O presidente boliviano, Rodrigo Paz, enfatizou que os operativos vão ser empenhados por tempo indeterminado nas faixas de fronteira consideradas sob maior risco de atuação de facções criminosas. 

“Lançamos o Plano Fronteiras Seguras com empenho permanente da polícia boliviana em cinco pontos fronteiriços para desarticular o crime organizado transnacional, porque um país seguro é um país onde bolivianos investem em seu próprio território”, afirmou.

O comandante geral da polícia boliviana, Mirko Sokol, participou do lançamento do plano e afirmou que as ações ostensivas estão voltadas para dificultar a atuação das facções.

“Estamos atacando estas organizações criminosas no lugar onde elas estão pretendendo atuar. E isso acontece principalmente nas fronteiras. São nesses locais que temos que evitar o ingresso de grupos criminosos e tentar evitar que cheguem nas cidades. Eles geram violência, mortes”, disse.

Pelo lado brasileiro, as autoridades não fizeram manifestação pública. Isso foi atribuído ao período de defeso eleitoral. Contudo, participaram do lançamento do plano o ministro de Segurança e Justiça Pública, Wellington Lima e Silva, além do diretor-geral da PF, Andrei Augusto Passos Rodrigues.

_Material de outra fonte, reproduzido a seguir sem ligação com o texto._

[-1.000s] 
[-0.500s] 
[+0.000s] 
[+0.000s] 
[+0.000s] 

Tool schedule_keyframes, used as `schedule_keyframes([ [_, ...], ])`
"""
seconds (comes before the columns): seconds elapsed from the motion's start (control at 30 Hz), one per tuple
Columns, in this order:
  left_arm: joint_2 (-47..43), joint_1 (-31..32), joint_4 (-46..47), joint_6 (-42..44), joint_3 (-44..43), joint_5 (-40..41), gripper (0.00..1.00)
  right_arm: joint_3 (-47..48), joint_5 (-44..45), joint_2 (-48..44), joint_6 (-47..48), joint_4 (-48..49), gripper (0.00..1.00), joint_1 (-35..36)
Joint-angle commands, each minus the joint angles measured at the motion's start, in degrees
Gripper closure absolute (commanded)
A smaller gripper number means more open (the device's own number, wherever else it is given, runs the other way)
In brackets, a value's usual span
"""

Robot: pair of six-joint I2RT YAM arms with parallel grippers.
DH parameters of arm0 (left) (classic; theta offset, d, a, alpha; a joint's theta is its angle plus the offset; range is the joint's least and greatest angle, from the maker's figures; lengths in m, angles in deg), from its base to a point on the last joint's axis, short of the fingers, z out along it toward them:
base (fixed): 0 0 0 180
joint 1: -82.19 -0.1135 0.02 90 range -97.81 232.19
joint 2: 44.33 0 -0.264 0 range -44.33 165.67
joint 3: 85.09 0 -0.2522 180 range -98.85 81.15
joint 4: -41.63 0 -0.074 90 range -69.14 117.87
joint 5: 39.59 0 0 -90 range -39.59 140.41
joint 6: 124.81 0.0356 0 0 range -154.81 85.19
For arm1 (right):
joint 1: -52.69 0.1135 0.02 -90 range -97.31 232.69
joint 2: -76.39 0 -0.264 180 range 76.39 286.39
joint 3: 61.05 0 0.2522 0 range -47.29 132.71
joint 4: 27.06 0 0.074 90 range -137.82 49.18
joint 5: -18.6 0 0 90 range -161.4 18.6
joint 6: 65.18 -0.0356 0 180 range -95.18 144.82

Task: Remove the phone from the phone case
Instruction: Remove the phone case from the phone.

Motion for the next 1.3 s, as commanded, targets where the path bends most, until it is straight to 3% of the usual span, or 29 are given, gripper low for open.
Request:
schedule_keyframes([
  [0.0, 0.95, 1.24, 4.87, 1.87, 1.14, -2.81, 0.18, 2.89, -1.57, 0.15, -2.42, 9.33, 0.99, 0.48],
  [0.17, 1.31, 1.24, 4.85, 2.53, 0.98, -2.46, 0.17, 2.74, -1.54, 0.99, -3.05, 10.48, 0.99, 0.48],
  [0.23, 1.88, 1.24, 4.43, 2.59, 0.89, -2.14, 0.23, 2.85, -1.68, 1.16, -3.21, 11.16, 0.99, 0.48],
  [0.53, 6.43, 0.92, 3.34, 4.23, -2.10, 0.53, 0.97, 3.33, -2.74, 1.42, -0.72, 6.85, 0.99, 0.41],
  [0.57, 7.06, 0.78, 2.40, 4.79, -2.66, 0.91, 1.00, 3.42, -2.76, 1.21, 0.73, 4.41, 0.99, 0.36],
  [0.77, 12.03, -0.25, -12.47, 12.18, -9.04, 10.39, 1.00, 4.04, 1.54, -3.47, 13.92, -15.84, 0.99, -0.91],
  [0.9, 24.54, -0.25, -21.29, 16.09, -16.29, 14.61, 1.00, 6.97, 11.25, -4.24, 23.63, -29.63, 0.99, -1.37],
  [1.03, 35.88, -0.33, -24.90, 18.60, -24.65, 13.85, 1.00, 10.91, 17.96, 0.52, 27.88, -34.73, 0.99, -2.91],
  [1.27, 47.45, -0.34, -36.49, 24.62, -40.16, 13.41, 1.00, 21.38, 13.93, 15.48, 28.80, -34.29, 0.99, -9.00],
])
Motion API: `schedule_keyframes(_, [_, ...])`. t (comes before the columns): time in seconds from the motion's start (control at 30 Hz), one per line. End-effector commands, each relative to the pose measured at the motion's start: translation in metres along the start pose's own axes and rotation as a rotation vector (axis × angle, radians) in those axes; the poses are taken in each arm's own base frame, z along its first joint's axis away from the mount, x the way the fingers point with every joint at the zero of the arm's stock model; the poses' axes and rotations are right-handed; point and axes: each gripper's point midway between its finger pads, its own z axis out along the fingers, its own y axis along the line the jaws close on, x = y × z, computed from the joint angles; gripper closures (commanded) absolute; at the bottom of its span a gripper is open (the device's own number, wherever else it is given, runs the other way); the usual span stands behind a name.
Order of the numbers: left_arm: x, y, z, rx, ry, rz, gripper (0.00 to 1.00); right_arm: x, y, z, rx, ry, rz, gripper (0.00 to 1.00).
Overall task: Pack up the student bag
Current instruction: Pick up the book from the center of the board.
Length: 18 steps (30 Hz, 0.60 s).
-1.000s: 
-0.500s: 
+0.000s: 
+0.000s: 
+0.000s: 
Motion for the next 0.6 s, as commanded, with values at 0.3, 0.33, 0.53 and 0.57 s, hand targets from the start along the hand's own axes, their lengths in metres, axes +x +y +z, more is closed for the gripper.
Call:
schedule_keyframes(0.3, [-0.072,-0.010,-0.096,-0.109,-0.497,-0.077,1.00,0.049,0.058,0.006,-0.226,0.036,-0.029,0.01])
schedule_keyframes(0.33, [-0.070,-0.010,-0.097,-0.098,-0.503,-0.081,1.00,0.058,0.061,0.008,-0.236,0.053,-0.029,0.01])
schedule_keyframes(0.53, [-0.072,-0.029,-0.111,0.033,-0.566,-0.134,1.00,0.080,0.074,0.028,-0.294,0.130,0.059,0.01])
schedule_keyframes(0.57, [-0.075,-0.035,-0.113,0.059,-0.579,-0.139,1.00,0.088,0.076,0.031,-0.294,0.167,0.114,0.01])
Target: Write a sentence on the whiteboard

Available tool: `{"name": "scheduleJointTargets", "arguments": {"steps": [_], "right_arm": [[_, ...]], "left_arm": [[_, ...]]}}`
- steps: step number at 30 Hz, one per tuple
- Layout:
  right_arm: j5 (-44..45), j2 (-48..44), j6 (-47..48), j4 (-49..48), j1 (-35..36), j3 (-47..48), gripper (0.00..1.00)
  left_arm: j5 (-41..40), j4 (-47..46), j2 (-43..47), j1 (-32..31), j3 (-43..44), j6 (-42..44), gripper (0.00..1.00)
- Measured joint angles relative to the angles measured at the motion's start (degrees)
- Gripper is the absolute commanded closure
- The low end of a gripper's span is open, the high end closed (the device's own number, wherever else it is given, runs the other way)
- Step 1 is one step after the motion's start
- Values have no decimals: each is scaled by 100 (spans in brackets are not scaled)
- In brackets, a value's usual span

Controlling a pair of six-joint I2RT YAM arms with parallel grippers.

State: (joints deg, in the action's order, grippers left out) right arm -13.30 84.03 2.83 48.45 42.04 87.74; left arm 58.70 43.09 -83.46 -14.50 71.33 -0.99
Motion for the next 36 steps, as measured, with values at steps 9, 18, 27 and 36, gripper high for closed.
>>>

Presidente da Bolívia, Rodrigo Paz, participou do lançamento - Foto: Divulgação

AÇÕES PRÁTICAS

Já foi definido que mais de 300 policiais bolivianos especializados vão atuar no Departamento de Santa Cruz, que envolve as fronteiras com Mato Grosso do Sul e Mato Grosso.

Atualmente, há um conflito em andamento em San Matías, divisa com Cáceres, onde o policial boliviano subtenente Yerson Salazar Aliendres acabou morto, no dia 30 de julho, após uma emboscada.

Já em Corumbá, também em julho, houve um atentado ligado ao PCC que resultou na morte do soldado PM Marcelo Pimenta da Silva. O ataque ocorreu contra um homem que vivia em Ladário e os policiais militares foram alvejados quando tentaram prender os suspeitos.

Todos os criminosos envolvidos, sendo a maioria deles brasileiros, acabaram mortos pela PM do Estado. Nessa resposta da polícia, dois bolivianos também morreram, mas quando estavam em Corumbá.

O governo boliviano apontou que os operativos conjuntos, e principalmente o combate ao crime organizado atuando na fronteira, resultou na expulsão de 17 pessoas apontadas com algum grau de liderança em organizações criminosas, entre elas do PCC e algumas do CV. 

Também ocorreram as apreensões de 58 aeronaves, 370 imóveis e 573 veículos durante os últimos oito meses. As ações também destruíram 10 pistas clandestinas e apreenderam 283 toneladas de droga.

“A Bolívia não será terra livre para as máfias. Não há espaço para respostas frágeis, dispersas ou meramente declarativas. Os narcotraficantes não são atores sociais, nem interlocutores políticos. São organizações criminais que destroem famílias, financiam violência, capturam territórios, corrompem instituições, tomam fronteiras e ameaçam a democracia”, declarou o ministro boliviano da Defesa, Ernesto Justiniano.

A Bolívia está alinhada com ações também com os Estados Unidos e neste mês teve reunião com o secretário de Defesa estadunidense, Pete Hegseth, e o general Francis L. Donovan, que atua no Comando do Sul, unidade do exército dos EUA que exerce atividade na América Latina.